= PROBLEM REQUIREMENTS =
Copy the data below in full, exactly as it appears.

= ENTRIES SHOWN =

* * *

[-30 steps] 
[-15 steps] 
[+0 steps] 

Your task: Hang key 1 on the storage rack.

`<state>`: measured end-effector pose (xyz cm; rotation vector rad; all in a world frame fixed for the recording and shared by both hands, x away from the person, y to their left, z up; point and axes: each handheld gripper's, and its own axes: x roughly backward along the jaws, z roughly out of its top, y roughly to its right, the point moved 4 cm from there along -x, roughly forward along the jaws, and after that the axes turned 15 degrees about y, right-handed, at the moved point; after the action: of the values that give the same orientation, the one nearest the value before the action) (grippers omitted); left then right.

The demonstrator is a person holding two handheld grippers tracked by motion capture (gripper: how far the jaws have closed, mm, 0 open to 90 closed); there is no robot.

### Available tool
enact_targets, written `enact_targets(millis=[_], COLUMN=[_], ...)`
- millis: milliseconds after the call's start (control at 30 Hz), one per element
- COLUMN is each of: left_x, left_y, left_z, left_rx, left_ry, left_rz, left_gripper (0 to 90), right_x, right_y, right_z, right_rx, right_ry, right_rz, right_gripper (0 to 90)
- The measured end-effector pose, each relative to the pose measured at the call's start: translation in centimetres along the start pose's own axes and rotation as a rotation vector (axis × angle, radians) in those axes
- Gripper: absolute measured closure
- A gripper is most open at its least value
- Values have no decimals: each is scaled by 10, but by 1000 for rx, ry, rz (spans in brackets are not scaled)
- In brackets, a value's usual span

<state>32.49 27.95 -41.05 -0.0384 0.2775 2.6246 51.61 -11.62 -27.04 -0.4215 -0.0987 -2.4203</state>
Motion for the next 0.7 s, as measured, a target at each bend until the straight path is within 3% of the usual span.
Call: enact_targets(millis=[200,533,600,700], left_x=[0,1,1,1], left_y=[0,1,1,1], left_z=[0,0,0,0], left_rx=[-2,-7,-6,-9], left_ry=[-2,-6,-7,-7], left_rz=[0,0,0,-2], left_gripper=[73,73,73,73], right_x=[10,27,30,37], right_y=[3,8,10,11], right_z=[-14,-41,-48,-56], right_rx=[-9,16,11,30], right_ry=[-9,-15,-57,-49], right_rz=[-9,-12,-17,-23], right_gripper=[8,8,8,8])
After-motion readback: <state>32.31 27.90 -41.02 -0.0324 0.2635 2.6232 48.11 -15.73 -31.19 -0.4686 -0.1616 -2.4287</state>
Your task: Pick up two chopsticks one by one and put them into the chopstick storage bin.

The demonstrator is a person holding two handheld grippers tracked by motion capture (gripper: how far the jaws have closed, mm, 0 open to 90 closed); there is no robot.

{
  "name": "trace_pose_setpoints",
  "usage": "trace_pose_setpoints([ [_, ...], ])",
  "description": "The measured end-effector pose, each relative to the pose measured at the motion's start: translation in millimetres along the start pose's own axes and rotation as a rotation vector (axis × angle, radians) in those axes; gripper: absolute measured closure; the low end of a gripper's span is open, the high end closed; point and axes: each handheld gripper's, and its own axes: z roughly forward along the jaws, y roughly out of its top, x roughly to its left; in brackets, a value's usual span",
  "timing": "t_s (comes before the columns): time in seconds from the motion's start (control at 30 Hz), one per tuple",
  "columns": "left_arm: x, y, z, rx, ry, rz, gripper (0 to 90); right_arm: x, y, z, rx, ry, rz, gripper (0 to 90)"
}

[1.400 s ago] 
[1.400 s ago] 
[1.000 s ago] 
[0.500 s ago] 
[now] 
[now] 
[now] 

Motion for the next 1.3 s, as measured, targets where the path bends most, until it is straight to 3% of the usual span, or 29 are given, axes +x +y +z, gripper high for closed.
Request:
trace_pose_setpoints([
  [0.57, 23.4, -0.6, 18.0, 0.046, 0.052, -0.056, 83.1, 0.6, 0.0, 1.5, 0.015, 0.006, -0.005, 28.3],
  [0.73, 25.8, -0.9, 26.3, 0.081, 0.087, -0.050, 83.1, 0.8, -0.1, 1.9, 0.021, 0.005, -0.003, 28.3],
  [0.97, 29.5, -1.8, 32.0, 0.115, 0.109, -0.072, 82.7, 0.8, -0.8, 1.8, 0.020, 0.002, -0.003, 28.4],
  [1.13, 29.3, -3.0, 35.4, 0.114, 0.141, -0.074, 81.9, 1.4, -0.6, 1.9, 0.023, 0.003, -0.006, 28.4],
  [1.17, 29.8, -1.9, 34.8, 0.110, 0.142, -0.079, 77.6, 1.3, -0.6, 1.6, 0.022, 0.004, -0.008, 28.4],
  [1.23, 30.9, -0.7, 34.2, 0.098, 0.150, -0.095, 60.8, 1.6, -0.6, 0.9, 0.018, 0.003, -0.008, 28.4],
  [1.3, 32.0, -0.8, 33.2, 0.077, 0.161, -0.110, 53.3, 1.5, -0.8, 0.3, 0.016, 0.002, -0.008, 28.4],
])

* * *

= SOLUTION TO THIS EXERCISE =
[-30 steps] 
[-15 steps] 
[+0 steps] 

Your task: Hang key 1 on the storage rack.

`<state>`: measured end-effector pose (xyz cm; rotation vector rad; all in a world frame fixed for the recording and shared by both hands, x away from the person, y to their left, z up; point and axes: each handheld gripper's, and its own axes: x roughly backward along the jaws, z roughly out of its top, y roughly to its right, the point moved 4 cm from there along -x, roughly forward along the jaws, and after that the axes turned 15 degrees about y, right-handed, at the moved point; after the action: of the values that give the same orientation, the one nearest the value before the action) (grippers omitted); left then right.

The demonstrator is a person holding two handheld grippers tracked by motion capture (gripper: how far the jaws have closed, mm, 0 open to 90 closed); there is no robot.

### Available tool
enact_targets, written `enact_targets(millis=[_], COLUMN=[_], ...)`
- millis: milliseconds after the call's start (control at 30 Hz), one per element
- COLUMN is each of: left_x, left_y, left_z, left_rx, left_ry, left_rz, left_gripper (0 to 90), right_x, right_y, right_z, right_rx, right_ry, right_rz, right_gripper (0 to 90)
- The measured end-effector pose, each relative to the pose measured at the call's start: translation in centimetres along the start pose's own axes and rotation as a rotation vector (axis × angle, radians) in those axes
- Gripper: absolute measured closure
- A gripper is most open at its least value
- Values have no decimals: each is scaled by 10, but by 1000 for rx, ry, rz (spans in brackets are not scaled)
- In brackets, a value's usual span

<state>32.49 27.95 -41.05 -0.0384 0.2775 2.6246 51.61 -11.62 -27.04 -0.4215 -0.0987 -2.4203</state>
Motion for the next 0.7 s, as measured, a target at each bend until the straight path is within 3% of the usual span.
Call: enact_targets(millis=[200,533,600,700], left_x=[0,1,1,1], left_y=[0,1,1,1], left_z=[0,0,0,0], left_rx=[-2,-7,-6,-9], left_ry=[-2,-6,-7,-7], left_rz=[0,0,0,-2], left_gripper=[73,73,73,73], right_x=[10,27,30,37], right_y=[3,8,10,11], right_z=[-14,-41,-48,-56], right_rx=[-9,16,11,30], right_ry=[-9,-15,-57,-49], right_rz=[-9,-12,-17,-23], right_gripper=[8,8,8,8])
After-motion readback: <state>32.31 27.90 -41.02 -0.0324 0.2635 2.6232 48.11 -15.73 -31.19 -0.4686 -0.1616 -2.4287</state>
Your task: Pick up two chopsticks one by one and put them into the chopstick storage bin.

The demonstrator is a person holding two handheld grippers tracked by motion capture (gripper: how far the jaws have closed, mm, 0 open to 90 closed); there is no robot.

{
  "name": "trace_pose_setpoints",
  "usage": "trace_pose_setpoints([ [_, ...], ])",
  "description": "The measured end-effector pose, each relative to the pose measured at the motion's start: translation in millimetres along the start pose's own axes and rotation as a rotation vector (axis × angle, radians) in those axes; gripper: absolute measured closure; the low end of a gripper's span is open, the high end closed; point and axes: each handheld gripper's, and its own axes: z roughly forward along the jaws, y roughly out of its top, x roughly to its left; in brackets, a value's usual span",
  "timing": "t_s (comes before the columns): time in seconds from the motion's start (control at 30 Hz), one per tuple",
  "columns": "left_arm: x, y, z, rx, ry, rz, gripper (0 to 90); right_arm: x, y, z, rx, ry, rz, gripper (0 to 90)"
}

[1.400 s ago] 
[1.400 s ago] 
[1.000 s ago] 
[0.500 s ago] 
[now] 
[now] 
[now] 

Motion for the next 1.3 s, as measured, targets where the path bends most, until it is straight to 3% of the usual span, or 29 are given, axes +x +y +z, gripper high for closed.
Request:
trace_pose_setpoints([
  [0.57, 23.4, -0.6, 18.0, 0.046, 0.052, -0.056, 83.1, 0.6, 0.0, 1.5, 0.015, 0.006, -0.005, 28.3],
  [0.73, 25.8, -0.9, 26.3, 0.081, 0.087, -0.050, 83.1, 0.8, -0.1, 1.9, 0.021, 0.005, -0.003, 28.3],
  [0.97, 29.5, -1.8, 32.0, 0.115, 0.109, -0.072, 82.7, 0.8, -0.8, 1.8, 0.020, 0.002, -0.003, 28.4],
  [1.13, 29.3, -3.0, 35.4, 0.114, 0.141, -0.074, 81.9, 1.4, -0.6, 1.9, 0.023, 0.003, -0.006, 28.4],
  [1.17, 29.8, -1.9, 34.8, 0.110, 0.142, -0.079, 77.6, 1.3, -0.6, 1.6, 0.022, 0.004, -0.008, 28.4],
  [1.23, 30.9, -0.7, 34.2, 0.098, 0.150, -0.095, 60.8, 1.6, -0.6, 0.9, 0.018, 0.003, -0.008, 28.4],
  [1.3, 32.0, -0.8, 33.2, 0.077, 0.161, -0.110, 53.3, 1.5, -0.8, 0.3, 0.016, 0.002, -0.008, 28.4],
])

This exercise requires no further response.